As they passed through another village some three miles away they were joined by a family of name not given, but the mother of which we shall know by and by, under a second husband’s name, as Madame Fleikener.  And there too was one Wagner, two generations of whose descendants were to furnish each a noted journalist to New Orleans.  I knew the younger of these in my boyhood as a man of, say, fifty.  And there was young Frank Schuber, a good, strong-hearted, merry fellow who two years after became the husband of the younger Eva Kropp; he hailed from Strasburg; I have talked with his grandson.  And lastly there were among the Langensoultz group two families named Mueller.

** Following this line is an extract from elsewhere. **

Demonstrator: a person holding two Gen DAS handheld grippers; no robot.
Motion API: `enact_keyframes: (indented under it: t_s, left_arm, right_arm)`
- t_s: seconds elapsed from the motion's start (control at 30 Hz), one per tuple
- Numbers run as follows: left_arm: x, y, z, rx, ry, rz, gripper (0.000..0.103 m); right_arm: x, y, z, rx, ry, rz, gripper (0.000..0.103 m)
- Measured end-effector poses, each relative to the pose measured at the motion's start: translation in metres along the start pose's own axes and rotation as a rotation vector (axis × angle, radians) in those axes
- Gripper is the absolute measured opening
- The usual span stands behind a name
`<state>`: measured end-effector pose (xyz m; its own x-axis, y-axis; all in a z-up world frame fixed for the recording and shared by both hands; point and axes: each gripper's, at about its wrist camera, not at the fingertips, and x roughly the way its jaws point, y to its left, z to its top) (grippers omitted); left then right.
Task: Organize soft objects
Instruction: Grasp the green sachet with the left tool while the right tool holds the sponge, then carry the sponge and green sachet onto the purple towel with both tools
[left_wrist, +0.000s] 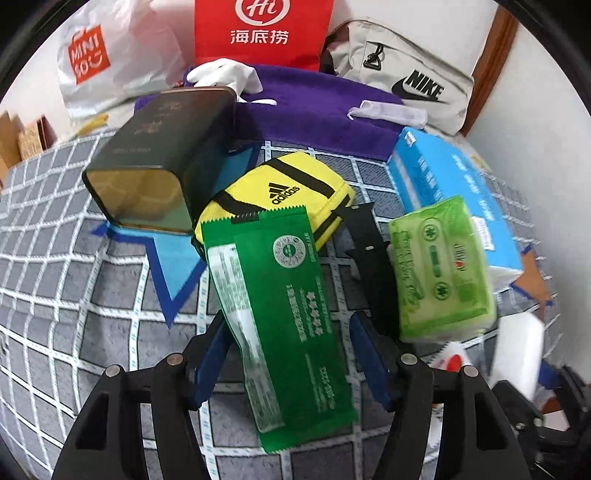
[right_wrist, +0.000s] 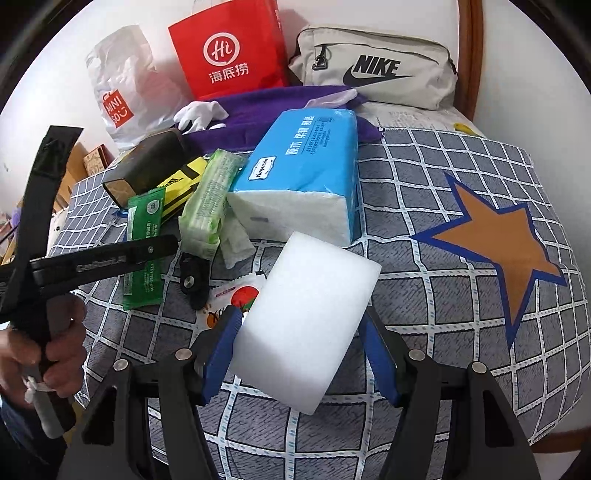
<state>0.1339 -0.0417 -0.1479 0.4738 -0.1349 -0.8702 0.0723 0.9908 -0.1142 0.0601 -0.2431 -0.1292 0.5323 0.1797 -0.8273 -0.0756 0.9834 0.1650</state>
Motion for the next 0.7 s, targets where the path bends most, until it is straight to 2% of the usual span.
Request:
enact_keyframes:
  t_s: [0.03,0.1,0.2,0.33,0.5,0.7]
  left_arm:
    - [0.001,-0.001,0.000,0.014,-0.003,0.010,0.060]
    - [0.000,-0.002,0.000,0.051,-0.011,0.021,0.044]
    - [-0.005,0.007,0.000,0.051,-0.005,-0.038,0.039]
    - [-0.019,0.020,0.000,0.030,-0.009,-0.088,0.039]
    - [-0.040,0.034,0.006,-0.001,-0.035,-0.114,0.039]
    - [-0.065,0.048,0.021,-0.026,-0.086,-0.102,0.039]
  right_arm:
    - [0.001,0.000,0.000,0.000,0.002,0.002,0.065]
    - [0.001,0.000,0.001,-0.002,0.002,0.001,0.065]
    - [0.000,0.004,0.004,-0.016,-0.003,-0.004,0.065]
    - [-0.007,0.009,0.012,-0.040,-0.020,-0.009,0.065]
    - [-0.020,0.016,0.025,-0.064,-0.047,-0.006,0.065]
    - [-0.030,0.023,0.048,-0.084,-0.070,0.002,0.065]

The young brothers Henry and Daniel Mueller were by birth Bavarians.  They had married, in the Hillsler family, two sisters of Eva and Margaret.  They had been known in the village as lockmaker Mueller and shoemaker Mueller.  The wife of Daniel, the shoemaker, was Dorothea.  Henry, the locksmith, and his wife had two sons, the elder ten years of age and named for his uncle Daniel, the shoemaker.  Daniel and Dorothea had four children.  The eldest was a little boy of eight years, the youngest was an infant, and between these were two little daughters, Dorothea and Salome.

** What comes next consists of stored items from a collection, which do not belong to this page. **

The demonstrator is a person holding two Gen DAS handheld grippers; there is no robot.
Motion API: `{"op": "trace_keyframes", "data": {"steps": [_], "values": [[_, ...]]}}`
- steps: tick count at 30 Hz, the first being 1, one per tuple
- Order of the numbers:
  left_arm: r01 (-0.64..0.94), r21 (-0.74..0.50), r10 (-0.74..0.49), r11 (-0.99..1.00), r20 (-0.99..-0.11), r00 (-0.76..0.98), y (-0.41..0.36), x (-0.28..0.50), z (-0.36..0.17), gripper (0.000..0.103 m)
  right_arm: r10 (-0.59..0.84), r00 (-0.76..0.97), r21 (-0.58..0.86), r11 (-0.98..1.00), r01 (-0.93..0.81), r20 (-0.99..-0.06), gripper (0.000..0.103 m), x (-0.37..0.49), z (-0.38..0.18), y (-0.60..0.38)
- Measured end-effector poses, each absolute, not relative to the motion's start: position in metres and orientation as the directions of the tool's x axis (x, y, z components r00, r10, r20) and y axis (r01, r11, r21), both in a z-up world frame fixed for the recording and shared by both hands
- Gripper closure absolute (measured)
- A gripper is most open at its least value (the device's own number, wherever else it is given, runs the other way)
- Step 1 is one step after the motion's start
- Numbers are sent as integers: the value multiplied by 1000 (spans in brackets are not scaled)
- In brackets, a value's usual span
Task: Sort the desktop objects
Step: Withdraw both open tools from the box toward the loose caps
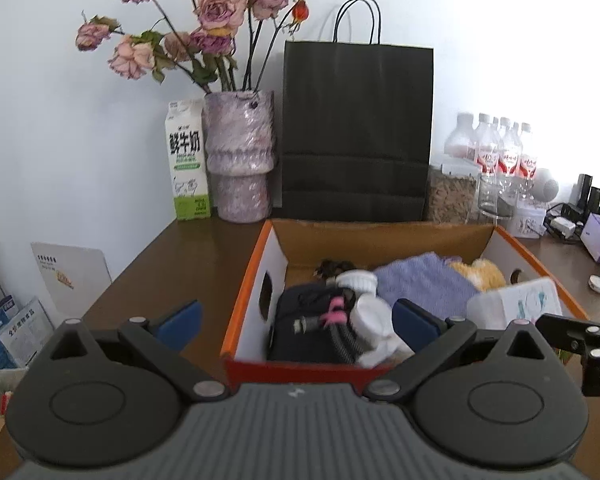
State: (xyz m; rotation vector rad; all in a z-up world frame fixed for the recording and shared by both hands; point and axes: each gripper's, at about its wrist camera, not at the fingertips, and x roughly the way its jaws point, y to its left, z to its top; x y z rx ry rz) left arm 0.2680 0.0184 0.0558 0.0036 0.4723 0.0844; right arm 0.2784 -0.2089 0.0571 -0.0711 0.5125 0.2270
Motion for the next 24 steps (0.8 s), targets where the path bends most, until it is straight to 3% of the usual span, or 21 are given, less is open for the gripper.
{"op": "trace_keyframes", "data": {"steps": [18, 24], "values": [[-47, -17, 30, 999, -556, 831, 44, 257, 0, 0, 178, 764, -12, 972, -236, -620, 1, 267, -8, -180], [-63, -16, 42, 998, -588, 808, 47, 260, -7, 0, 186, 739, 40, 977, -210, -647, 16, 279, -21, -173]]}}
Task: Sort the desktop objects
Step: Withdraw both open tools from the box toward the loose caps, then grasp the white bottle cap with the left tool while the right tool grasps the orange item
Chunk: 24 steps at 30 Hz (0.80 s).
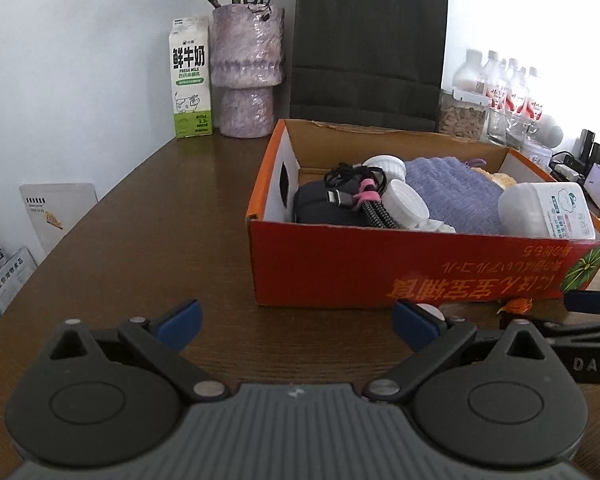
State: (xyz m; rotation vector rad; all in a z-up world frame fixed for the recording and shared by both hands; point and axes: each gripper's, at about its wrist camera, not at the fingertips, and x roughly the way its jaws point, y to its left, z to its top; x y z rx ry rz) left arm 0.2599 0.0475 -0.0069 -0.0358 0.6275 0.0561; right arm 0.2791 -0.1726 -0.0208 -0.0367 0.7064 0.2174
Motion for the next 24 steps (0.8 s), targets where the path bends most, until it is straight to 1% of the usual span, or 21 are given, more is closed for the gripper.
{"op": "trace_keyframes", "data": {"steps": [2, 5, 8, 15, 19, 22, 24], "values": [[-70, -12, 50, 997, -586, 809, 48, 259, -6, 0, 182, 741, 53, 979, -195, -646, 24, 280, -22, -171], [-71, -12, 51, 997, -584, 810, 48, 258, -6, 0, 189, 741, 74, 980, -186, -645, 29, 281, -24, -169], [-74, -11, 53, 997, -583, 811, 48, 257, -5, 0, 190, 739, 76, 980, -185, -646, 31, 281, -25, -165], [-74, -5, 57, 997, -589, 806, 47, 258, -7, 0, 157, 753, 65, 986, -150, -639, 31, 283, -28, -158], [-75, -3, 59, 997, -589, 806, 46, 258, -7, 0, 132, 761, 36, 989, -142, -635, 37, 282, -29, -154], [-74, -4, 58, 997, -589, 806, 46, 258, -7, 0, 130, 764, 26, 989, -147, -632, 39, 282, -29, -152], [-76, -2, 60, 997, -590, 805, 46, 257, -7, 0, 128, 766, 26, 989, -144, -630, 44, 281, -29, -152]]}}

And so the villagers were all bound closely together, as villagers are apt to be.  Eva Kropp’s young daughter Eva was godmother to Salome.  Frau Koelhoffer had lived on a farm about an hour’s walk from the Muellers and had not known them; but Frau Schultzheimer was a close friend, and had been a schoolmate and neighbor of Salome’s mother.  The husband of her who was afterward Madame Fleikener was a nephew of the Mueller brothers, Frank Schuber was her cousin, and so on.

II.

SIX MONTHS AT ANCHOR.

Setting out thus by whole families and with brothers’ and sisters’ families on the right and on the left, we may safely say that, once the last kisses were given to those left behind and the last look taken of childhood’s scenes, they pressed forward brightly, filled with courage and hope.  They were poor, but they were bound for a land where no soldier was going to snatch the beads and cross from the neck of a little child, as one of Napoleon’s had attempted to do to one of the Thomas children.  They were on their way to golden America; through Philadelphia to the virgin lands of the great West.  Early in August they reached Amsterdam.  There they paid their passage in advance, and were carried out to the Helder, where, having laid in their provisions, they embarked and were ready to set sail.